Still, a look through the municipal minutes of the ’60s and ’70s — the period captured by my grandpa’s remaining calendars — brings up all kinds of places and topics my grandpa would have known well, and even one or two that I knew well:
– Resolution No. 803, of Feb. 7, 1972, changed the name of Springdale Park to Michael J. Drotar Park. This was a park with a Little League field, a short walk from my grandparents’ home. When the four walls of 1107 Hope Street got too constricting and Little Kurt needed to go run around someplace, he would sometimes go to Michael J. Drotar Park and bat some Wiffle balls around.
– A bunch of minutes from the late ’60s refer to the construction of a “THIRD HIGH SCHOOL.” This became Westhill High, where my grandpa saw Count Basie perform, and where a bunch of high-school track runners saw my brother perform (he disagrees with my recollection, but I still insist that’s how it went down.)
– I found a bunch of references to sewer projects, also; I didn’t look long enough to find the one that finally got 1107 Hope St. off its old cesspool, but I’m sure it’s in there somewhere.
– The city-operated Cove Island Park, where my grandpa took a lovely picture one humid afternoon in 1975, shows up in several sets of minutes, usually so the board can approve the cost of capital improvements there.
– Same deal with the schools my father attended. In June 1973, the board voted to apply for a grant to build classrooms and a multimedia center at Springdale School. In July 1974, they did the same for a project to modernize the auditorium at Stamford High School.
If you’ve ever been back to a school you attended and been astonished at how little of it looks familiar … well, these projects would have had that effect on my dad, if he’d had occasion to revisit his old schools. (I don’t think he has.)
– The board welcomed teenage pages at different points, one of them being future Stamford mayor Dannel Malloy. Malloy is one of several political names from the Board of Representatives minutes who also show up in past editions of Hope Street. (Others include former Mayors Julius Wilensky, Frederick Lenz, Louis Clapes and Thom Serrani.)

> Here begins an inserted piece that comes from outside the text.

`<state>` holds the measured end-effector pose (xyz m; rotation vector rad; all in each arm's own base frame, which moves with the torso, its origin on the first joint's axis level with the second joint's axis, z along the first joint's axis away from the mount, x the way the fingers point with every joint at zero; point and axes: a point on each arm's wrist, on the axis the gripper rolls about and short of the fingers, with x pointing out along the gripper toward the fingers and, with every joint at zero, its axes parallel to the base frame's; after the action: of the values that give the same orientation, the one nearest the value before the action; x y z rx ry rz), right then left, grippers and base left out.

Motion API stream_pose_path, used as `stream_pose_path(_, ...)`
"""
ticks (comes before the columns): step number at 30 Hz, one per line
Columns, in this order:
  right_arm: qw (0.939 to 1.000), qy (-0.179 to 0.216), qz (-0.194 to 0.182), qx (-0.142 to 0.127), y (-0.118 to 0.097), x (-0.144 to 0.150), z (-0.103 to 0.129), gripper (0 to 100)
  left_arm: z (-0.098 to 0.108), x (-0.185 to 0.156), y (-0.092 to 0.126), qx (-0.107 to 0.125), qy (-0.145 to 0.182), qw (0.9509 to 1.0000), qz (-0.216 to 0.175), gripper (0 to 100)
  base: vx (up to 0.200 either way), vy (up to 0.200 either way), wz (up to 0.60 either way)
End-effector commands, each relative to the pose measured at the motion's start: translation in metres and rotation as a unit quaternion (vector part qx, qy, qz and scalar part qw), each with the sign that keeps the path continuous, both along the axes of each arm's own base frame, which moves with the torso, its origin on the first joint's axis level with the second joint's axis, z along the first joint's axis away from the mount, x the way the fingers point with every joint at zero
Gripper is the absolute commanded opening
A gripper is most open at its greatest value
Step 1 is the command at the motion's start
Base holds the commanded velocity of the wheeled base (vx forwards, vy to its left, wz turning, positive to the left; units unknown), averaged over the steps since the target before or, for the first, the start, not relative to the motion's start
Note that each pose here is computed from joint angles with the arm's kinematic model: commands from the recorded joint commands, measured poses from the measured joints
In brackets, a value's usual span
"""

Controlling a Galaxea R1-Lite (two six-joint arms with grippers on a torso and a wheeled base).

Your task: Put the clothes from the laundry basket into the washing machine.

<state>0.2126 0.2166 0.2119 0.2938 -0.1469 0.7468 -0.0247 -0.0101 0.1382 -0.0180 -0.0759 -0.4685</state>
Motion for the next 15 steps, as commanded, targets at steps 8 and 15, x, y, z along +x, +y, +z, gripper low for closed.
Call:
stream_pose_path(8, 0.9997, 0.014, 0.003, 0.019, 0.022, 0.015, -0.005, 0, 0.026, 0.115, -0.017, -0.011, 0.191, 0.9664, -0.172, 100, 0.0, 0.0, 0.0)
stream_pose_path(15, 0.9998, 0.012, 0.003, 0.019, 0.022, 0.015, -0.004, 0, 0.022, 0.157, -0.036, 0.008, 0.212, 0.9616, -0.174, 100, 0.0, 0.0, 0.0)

And then there’s the randomness, the weirdness, and the signs of the times:
– A resolution of March 7, 1966, inviting the New York Stock Exchange to move to Stamford.
– A brief squabble on Dec. 4, 1972, regarding a still-unpaid bill for improvements made to the Stamford Italian Center in advance of President Nixon’s visit there more than two years before.
– A resolution of April 4, 1973, supporting a meat boycott planned for the following week. (That got mentioned in a long-ago Hope Street post as well.)
– The official creation of a Stamford Bicentennial Committee at the meeting of Sept. 10, 1973.
Also from that same meeting, one example of the intermittent disagreements and outright hissy-fits you’ll find in these minutes. 7th District representative Armen Guroian is the man of the hour here, but if you’ve ever been to these kinds of meetings you’ve heard this speech or something close to it:

– A resolution of Jan. 6, 1975, calling on the FCC to hold hearings over radio station WNCN’s move from 24-hour classical music to rock and pop. (According to Wikipedia, the switch was indeed short-lived, lasting only about a year. More info from an independent source is here.)
– A resolution of May 3, 1976, supporting human rights in the U.S.S.R. and petitioning Leonid Brezhnev to end persecution of Jews and other groups.
This led to an excellent exchange between two board members that December, after the board passed a resolution calling on the city Finance Department to create a pension-related trust fund:
MR. MILLER: The Chair would simply observe the Chair doesn’t know whether any of these people have any obligation to do this because the Board has passed this resolution.
MR. SHERER: Brezhnev didn’t have the obligation to follow us either.
A little dry, perhaps … but we municipal-meeting junkies take our laffs where we find them.